Another big issue that kicked a lot of schools 20 years ago was allowing TAFEs to offer cheap aviation theory. Before that schools could supplement their income fairly well by running courses at regular intervals. This probably also led to instructors having a much better handle on the theory as they were also teaching it regularly.

When it comes to large flying schools you must start with a guaranteed partner airline or such that will push students through your doors. Then you need to be set up to handle such flow, which is not easy. Yes it requires management and extra staff, however it is entirely possible to run a successful large flying college without stooping to poor pay and low standards. CSWAFC was an example of a reasonably well run outfit until it was taken over by CAE who insisted on minimum pay or go away. It was killed by horrendous management that is akin to how Rex killed the golden goose by having no idea how to look after your core business.

This all has nothing to do with how well you pay your pilots. Paying poorly because you can't afford it means that your business model is a failure. It is just treading water until it folds at some future point, as you will either not have the cash just to run operations or you won't have the staff.
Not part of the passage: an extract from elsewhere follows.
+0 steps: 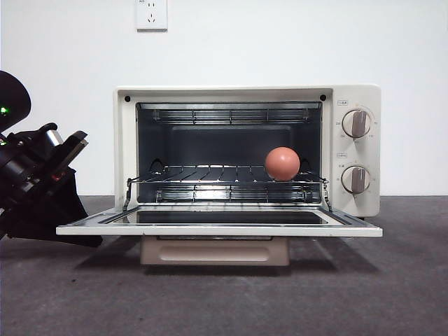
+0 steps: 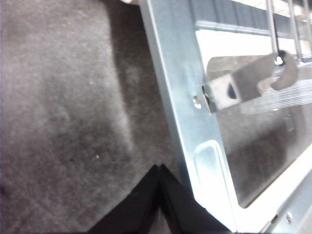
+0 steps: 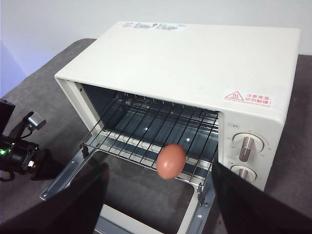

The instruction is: Eggoven

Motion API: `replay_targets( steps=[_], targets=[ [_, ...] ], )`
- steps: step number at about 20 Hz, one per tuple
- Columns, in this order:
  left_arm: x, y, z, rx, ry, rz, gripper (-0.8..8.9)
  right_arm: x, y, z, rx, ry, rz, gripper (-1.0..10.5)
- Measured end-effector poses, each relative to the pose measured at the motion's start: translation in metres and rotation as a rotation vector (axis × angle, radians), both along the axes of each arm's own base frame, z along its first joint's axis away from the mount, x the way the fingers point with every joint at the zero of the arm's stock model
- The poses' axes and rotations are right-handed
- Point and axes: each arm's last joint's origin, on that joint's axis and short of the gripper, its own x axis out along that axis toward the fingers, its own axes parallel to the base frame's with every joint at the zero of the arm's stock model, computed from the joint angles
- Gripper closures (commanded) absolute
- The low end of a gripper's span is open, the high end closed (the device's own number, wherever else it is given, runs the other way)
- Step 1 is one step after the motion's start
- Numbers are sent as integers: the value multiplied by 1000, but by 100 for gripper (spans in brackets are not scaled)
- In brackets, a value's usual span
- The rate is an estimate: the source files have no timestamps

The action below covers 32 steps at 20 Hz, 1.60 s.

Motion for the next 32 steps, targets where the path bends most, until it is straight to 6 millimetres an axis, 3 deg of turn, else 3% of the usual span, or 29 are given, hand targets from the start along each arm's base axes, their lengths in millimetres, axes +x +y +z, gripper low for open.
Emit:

Either way paying poorly completes the cycle in that you will not get the staff you need to be successful, so the business will just bumble along until the wheels finally collapse. Pay peanuts, get monkeys, monkeys **** on everything, your company and its assets, and cost you more in the long run, as well as not being smart enough to improve the business and make it more profitable. Can't afford to pay staff well enough to ensure good staff, sell up, retire or buy assets that don't require staff, as you don't have the acumen to run a people oriented business.